Once an LLC’s tax status is established, specific annual income tax forms must be filed with the IRS to report the business’s financial performance.

For Disregarded Entities (SMLLCs)

A single-member LLC, taxed as a disregarded entity, reports its business activities on Schedule C (Form 1040). This form details the business’s gross income and deductible expenses, such as advertising, office expenses, and supplies. The net profit or loss from Schedule C is then transferred to the owner’s personal Form 1040. Owners of SMLLCs are also generally responsible for self-employment taxes, which cover Social Security and Medicare contributions. These taxes are calculated on Schedule SE (Form 1040), Self-Employment Tax.

For Partnerships (MMLLCs)

Multi-member LLCs, taxed as partnerships, file Form 1065 annually.

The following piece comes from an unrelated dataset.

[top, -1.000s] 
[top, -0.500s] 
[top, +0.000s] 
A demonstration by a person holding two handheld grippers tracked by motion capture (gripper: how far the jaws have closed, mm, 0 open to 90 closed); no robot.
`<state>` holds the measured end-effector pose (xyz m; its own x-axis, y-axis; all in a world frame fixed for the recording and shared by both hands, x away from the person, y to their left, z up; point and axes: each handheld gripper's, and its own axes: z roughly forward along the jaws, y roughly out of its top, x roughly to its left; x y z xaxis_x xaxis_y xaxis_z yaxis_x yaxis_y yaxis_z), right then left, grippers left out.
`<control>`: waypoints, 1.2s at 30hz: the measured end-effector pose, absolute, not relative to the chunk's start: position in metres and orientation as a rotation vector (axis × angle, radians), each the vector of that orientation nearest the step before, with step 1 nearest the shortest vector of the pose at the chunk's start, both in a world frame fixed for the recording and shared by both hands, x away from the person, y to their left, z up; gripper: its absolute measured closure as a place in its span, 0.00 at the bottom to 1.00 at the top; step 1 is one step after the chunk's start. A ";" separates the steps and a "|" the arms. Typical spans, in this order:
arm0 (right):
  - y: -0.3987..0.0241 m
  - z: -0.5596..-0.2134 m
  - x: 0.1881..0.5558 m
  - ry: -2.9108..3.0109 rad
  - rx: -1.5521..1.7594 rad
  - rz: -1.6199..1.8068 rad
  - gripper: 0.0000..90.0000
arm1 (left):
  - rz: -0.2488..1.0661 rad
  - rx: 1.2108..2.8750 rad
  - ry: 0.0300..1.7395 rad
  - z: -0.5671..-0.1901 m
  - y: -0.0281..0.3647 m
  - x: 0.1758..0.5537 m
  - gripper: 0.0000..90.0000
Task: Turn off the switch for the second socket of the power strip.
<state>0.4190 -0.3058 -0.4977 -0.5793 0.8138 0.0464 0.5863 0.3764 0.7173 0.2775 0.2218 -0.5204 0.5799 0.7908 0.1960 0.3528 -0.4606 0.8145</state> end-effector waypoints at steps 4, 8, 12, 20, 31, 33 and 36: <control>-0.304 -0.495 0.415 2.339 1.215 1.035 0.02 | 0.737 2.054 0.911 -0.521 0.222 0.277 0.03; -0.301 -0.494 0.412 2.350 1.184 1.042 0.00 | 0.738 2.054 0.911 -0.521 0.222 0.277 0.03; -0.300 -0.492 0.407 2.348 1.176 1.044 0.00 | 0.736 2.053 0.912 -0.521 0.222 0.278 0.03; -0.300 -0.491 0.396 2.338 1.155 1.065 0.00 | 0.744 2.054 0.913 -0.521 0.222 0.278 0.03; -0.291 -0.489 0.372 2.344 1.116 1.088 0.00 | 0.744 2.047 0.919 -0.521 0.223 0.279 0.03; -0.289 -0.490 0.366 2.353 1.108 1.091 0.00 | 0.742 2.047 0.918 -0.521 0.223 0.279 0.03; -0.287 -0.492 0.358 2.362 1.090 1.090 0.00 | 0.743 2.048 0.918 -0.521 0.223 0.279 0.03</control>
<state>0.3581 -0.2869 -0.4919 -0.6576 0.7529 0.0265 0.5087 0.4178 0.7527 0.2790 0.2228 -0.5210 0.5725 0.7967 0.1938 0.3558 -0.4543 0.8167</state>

This informational return provides an overview of the partnership’s financial performance, including gross income, ordinary business income, and various deductions. After completing Form 1065, the LLC issues a Schedule K-1 (Form 1065) to each partner. Each Schedule K-1 reports the individual partner’s distributive share of the partnership’s income, losses, deductions, and credits. Partners then use this information to report their share of the partnership’s income or loss on their personal Form 1040.

For S Corporations

An LLC that has elected S corporation status files Form 1120-S, U.S. Income Tax Return for an S Corporation. This form reports the S corporation’s income, deductions, gains, and losses. As a pass-through entity, it issues a Schedule K-1 (Form 1120-S) to each shareholder, detailing their proportional share of the corporation’s income, deductions, and credits. Shareholders then report these amounts on their personal Form 1040. Officer-shareholders of an S corporation must pay themselves a “reasonable salary” as determined by the IRS to avoid issues with the IRS regarding distributions.

For C Corporations

If an LLC elects to be taxed as a C corporation, it files Form 1120, U.S. Corporation Income Tax Return. A C corporation is a separate taxable entity responsible for paying its own corporate income tax. Form 1120 requires the corporation to report its gross income, including sales, dividends, and interest, and various deductions to arrive at taxable income. A significant aspect of C corporation taxation is “double taxation,” where profits are taxed at the corporate level and again when distributed to shareholders as dividends.

Federal tax forms can be filed electronically through IRS-authorized e-file providers or mailed directly to the IRS. The general filing deadline for calendar year partnerships and S corporations is March 15, while for C corporations and sole proprietorships (including single-member LLCs), the deadline is generally April 15. If a due date falls on a weekend or holiday, it is extended to the next business day. An automatic six-month extension for filing can be requested using Form 7004 for partnerships, S corporations, and C corporations, or Form 4868 for sole proprietors and single-member LLCs. While an extension grants more time to file, it does not extend the deadline for paying any taxes owed, which must still be paid by the original due date to avoid penalties and interest.